Kiyingi adds that the role of a teacher should be to explain vague and complex topics that may seem to be thorns in the journey of learning. In other words, teachers too may look into their ways of lesson preparation and delivery, if they involve 20 out of 80 students, rather than the teacher’s instructions.  

They should draft lessons which are more inclusive and well-endowed with critical, awakening and brainstorming parts, that stimulates the learners’ auto-recall of previous covered topics such as the assessment of learners, he notes.

"This can highly increase a large number of slow learners rather than fast ones. But if the teachers revise their lesson delivery tactics, they will deliver memorable, understandable and durable content that will be enhanced by lesson planning,” he says. 

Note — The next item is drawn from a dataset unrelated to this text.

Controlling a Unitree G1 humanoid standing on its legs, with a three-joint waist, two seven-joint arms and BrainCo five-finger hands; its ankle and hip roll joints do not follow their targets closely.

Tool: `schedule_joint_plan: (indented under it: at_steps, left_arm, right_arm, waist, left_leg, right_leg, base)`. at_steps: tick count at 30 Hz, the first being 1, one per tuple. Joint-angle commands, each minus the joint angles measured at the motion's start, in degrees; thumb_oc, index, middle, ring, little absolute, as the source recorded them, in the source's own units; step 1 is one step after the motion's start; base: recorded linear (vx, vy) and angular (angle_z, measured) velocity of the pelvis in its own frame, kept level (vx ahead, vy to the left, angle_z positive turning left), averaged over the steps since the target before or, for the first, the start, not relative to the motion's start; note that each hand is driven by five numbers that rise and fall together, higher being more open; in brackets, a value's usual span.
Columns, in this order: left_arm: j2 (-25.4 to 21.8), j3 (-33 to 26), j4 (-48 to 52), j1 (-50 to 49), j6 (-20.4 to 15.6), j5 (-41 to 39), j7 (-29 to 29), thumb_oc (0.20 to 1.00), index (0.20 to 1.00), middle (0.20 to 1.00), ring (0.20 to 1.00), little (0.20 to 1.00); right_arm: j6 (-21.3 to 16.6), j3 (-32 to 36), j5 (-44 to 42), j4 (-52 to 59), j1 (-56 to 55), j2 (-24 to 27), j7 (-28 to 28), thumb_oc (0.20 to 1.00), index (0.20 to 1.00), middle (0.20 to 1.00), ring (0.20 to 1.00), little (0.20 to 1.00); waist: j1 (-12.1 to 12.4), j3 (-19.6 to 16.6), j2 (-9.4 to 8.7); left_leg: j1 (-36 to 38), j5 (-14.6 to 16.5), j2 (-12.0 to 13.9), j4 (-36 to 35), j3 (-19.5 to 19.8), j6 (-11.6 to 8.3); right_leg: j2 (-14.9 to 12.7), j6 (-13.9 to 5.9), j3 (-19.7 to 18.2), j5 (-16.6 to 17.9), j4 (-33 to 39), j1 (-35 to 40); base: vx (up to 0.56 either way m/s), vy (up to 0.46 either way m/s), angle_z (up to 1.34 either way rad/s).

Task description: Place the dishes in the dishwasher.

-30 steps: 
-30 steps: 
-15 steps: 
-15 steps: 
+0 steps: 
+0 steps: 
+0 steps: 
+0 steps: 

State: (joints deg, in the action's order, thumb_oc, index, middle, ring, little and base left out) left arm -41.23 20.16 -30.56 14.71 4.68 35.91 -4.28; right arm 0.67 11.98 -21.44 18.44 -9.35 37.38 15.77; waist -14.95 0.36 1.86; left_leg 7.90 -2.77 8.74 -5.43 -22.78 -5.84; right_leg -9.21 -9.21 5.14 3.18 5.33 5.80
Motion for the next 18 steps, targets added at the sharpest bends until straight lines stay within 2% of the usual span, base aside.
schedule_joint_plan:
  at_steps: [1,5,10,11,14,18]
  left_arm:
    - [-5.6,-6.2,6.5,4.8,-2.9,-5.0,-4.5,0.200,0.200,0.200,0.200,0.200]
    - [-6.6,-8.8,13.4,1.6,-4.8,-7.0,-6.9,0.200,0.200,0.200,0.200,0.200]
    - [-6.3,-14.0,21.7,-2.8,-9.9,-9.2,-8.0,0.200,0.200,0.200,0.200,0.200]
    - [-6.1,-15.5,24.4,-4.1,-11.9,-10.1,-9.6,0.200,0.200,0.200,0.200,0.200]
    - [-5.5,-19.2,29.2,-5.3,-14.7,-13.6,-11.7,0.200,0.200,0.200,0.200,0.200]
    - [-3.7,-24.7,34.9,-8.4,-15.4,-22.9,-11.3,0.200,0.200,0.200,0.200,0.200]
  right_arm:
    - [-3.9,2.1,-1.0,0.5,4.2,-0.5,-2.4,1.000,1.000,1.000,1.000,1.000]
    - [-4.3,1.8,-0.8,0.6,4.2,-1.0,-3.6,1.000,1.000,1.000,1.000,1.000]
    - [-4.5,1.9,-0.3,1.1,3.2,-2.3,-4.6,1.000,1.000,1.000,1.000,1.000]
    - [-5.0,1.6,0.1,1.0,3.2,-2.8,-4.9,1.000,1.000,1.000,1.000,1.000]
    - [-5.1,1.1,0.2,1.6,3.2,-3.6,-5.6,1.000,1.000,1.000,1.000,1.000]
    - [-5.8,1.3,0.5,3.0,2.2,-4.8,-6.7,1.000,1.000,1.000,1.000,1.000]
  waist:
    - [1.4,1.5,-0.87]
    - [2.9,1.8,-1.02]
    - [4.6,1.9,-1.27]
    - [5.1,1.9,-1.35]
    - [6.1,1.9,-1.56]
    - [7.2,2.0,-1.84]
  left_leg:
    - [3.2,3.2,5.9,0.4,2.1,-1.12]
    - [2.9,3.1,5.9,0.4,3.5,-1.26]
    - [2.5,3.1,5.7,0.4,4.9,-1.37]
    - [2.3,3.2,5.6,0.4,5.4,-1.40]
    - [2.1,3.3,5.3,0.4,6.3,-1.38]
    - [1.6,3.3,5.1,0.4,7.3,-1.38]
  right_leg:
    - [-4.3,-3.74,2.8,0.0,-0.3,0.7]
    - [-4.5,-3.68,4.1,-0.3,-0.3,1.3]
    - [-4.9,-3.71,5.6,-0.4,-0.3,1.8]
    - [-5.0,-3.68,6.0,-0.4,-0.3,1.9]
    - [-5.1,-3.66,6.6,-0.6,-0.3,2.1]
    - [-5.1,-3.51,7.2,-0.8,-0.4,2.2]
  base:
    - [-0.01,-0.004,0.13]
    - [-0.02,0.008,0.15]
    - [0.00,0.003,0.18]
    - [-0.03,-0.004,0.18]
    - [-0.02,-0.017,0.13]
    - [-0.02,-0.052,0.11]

Kiyingi also highlights that teachers should help out all learners despite their educational backgrounds, by modelling the lesson with lots of scaffolding, use of demonstrations or roleplaying, and this will be a great success to all learners. 

Along the way when groups or pairs are created, let the slow learners take up more difficult tasks than the others, since it will encourage the faster learners to explain to them in detail due to the fear of failure. A teacher is like a candle, when it burns out, then teaching will seem to be a burden to them, Kiyingi adds. 

Richard Kaweesi, Chief Executive of Brain Teasers Rwanda, notes that slow learners should be given extra time to be tutored, especially in subjects that they struggle with. 

"Teachers ought to give learners a chance to discuss how much they have understood a topic, and even if they are wrong, don’t discourage them, rather, help them understand thoroughly the specific subject. All they need is not to be left out when other students are participating in class,” he states. 

Divin Lionel Dushimimana, a student at Green Hills Academy Nyarutarama, says that students’ interests should be celebrated not only in the classroom, for instance, through signing them up for extra-curricular activities, such as athletics or arts. It is important to know what a student is interested in and give them a chance to try it out.

He adds that homework can also assist slow learners improve in classwork, that’s if they make effort to do it by themselves. Parents should only come in to help where the learner needs assistance, otherwise if the homework is done for them, they will not learn.

Dushimimana adds that teachers shouldn’t be fast while teaching, but considerate and even repeat learning points, this enables the slow learners to get to know the subject better. 

Teachers should ask questions and enable all learners to participate, so that they are convinced that all learners are up-to-date with what they teach.